§ **WHAT IS BEING ASKED**
Only part of the listing is needed, namely the lines from its start through the line with "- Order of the", and they should be retyped exactly.

§ **AVAILABLE DATA**
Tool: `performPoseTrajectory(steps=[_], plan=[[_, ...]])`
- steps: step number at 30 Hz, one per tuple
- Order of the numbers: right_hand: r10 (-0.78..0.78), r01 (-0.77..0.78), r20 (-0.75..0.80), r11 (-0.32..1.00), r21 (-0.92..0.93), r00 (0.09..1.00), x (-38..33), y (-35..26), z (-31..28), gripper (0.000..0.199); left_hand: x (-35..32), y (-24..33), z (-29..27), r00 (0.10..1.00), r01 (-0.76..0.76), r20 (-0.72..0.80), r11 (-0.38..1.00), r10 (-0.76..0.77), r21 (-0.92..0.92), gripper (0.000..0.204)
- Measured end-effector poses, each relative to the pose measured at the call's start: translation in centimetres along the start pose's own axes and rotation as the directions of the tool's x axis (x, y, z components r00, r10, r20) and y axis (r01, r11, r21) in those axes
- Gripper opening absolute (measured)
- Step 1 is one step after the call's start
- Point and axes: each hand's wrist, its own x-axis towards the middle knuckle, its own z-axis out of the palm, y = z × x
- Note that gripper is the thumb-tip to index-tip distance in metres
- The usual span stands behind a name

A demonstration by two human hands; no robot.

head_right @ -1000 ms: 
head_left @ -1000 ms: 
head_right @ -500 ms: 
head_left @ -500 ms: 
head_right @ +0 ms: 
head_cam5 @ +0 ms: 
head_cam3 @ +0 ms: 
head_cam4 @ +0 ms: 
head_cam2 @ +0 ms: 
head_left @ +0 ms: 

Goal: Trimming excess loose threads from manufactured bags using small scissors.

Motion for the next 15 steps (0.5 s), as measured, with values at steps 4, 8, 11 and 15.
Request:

§ **SOLUTION FOR THIS TASK**
Tool: `performPoseTrajectory(steps=[_], plan=[[_, ...]])`
- steps: step number at 30 Hz, one per tuple
- Order of the numbers: right_hand: r10 (-0.78..0.78), r01 (-0.77..0.78), r20 (-0.75..0.80), r11 (-0.32..1.00), r21 (-0.92..0.93), r00 (0.09..1.00), x (-38..33), y (-35..26), z (-31..28), gripper (0.000..0.199); left_hand: x (-35..32), y (-24..33), z (-29..27), r00 (0.10..1.00), r01 (-0.76..0.76), r20 (-0.72..0.80), r11 (-0.38..1.00), r10 (-0.76..0.77), r21 (-0.92..0.92), gripper (0.000..0.204)

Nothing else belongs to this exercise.